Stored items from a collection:
○ ○ ○ ○

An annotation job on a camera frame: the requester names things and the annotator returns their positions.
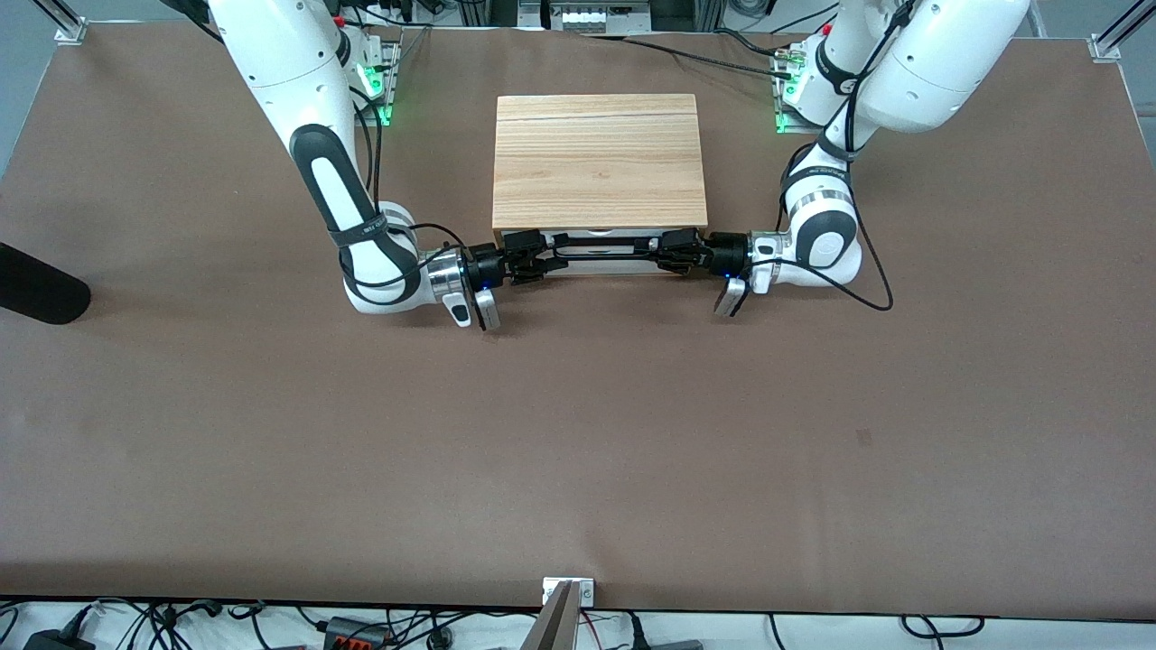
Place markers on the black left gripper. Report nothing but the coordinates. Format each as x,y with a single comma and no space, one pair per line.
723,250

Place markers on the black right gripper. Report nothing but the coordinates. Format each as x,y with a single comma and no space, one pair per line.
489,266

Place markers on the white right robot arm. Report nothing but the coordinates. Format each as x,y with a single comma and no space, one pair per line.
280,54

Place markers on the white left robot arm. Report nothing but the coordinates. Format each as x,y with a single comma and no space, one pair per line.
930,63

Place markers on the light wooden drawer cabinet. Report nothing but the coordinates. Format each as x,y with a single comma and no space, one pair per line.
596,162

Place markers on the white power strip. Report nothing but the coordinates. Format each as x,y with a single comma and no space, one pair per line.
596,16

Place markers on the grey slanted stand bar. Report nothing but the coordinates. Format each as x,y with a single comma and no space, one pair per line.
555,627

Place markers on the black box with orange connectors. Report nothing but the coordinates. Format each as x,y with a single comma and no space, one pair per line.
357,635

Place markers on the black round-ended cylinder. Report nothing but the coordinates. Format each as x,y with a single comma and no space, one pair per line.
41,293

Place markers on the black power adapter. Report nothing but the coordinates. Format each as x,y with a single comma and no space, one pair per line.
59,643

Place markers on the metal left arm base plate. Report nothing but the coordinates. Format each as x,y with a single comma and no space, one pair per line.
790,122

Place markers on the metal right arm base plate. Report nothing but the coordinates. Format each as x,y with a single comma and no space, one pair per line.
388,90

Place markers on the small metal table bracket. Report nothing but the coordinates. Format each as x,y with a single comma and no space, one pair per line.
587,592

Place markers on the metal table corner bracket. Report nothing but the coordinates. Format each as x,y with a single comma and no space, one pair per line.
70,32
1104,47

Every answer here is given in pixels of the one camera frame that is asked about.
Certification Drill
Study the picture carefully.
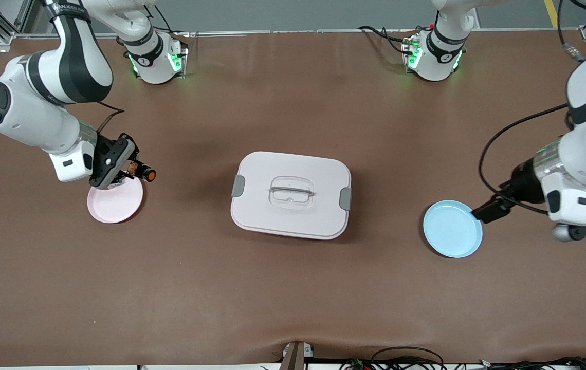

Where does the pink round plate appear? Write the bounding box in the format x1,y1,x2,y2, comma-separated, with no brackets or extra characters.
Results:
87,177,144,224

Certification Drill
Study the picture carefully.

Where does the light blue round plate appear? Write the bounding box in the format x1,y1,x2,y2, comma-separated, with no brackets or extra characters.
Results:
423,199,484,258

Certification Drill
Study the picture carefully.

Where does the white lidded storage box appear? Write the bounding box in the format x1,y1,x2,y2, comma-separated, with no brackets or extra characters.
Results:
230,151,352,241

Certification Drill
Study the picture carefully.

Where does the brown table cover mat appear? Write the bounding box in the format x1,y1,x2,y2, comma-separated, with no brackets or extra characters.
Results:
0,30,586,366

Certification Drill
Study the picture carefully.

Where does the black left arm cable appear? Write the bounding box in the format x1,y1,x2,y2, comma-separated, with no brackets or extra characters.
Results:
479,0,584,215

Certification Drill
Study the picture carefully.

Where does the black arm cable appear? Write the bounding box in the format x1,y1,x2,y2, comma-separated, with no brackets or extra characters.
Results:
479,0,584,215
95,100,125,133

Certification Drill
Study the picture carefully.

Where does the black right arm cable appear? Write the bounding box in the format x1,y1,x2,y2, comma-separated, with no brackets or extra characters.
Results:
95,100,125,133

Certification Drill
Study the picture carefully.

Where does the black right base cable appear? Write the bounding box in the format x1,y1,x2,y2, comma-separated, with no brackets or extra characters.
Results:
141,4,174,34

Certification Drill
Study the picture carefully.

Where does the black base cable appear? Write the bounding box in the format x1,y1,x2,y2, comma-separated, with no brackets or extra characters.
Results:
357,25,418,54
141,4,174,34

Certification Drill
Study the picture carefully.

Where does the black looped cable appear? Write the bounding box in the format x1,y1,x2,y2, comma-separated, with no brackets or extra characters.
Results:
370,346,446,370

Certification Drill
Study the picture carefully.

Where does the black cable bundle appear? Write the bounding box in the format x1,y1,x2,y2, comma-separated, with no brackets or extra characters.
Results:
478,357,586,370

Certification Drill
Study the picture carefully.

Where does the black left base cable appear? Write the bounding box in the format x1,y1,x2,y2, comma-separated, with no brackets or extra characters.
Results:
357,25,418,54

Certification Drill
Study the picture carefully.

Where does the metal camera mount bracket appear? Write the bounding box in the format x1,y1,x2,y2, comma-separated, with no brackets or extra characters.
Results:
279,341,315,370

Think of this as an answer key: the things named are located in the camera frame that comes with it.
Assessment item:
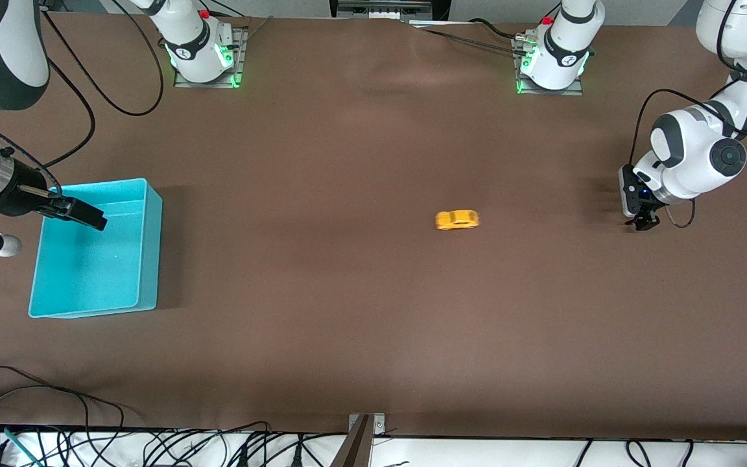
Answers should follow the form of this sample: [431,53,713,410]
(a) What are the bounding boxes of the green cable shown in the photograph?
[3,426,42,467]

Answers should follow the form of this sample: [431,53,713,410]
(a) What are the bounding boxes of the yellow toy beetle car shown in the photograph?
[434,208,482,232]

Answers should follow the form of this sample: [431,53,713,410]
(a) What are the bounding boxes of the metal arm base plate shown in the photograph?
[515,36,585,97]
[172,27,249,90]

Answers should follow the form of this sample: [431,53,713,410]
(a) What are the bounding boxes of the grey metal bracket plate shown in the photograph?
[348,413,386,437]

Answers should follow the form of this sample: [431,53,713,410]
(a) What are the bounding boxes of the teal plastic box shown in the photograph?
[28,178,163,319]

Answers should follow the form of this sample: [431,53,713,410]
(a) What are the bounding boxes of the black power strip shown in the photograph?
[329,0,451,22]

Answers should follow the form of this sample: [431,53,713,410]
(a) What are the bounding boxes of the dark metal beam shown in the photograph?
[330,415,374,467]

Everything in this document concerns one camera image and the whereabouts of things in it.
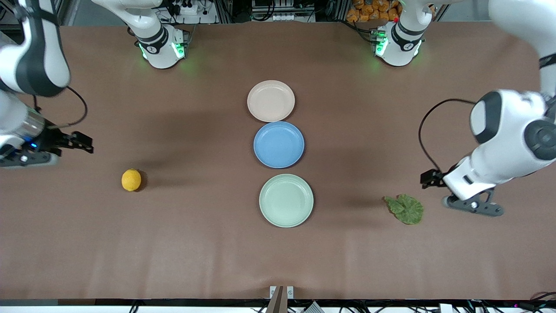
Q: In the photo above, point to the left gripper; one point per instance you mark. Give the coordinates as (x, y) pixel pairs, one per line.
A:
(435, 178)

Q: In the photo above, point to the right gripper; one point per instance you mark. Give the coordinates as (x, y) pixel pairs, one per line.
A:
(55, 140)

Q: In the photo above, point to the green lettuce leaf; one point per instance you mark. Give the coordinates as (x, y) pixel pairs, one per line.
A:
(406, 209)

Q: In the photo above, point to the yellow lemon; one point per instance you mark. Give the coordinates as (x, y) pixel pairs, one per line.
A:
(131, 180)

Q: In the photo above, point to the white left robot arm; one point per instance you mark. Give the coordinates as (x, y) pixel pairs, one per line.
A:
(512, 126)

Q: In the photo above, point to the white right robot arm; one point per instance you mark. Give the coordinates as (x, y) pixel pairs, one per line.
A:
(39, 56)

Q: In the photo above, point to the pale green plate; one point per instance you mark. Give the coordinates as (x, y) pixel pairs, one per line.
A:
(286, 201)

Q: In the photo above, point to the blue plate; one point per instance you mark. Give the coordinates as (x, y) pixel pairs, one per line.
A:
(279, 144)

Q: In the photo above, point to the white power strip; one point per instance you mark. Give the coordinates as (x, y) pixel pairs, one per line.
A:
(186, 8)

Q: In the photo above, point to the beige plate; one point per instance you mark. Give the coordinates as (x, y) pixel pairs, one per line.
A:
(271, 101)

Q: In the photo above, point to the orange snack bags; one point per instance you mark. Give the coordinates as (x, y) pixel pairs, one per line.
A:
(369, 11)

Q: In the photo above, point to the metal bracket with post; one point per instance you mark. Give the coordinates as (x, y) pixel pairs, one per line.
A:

○ ○ ○ ○

Your objective:
Filter the records above and return every line that holds the word "camera".

Response to this task:
An annotation job on a camera frame: the requester names things and the annotator returns their positions.
Every answer here is given in pixels of the one camera frame that is asked about.
Where does the metal camera mount bracket appear? Write the bounding box in the format x1,y1,x2,y2, comma-separated, with no brackets or extra characters.
Think of this as an answer key: the things named are located in the camera frame that comes with it.
Everything in this document concerns one camera image and the whereabouts of things in it.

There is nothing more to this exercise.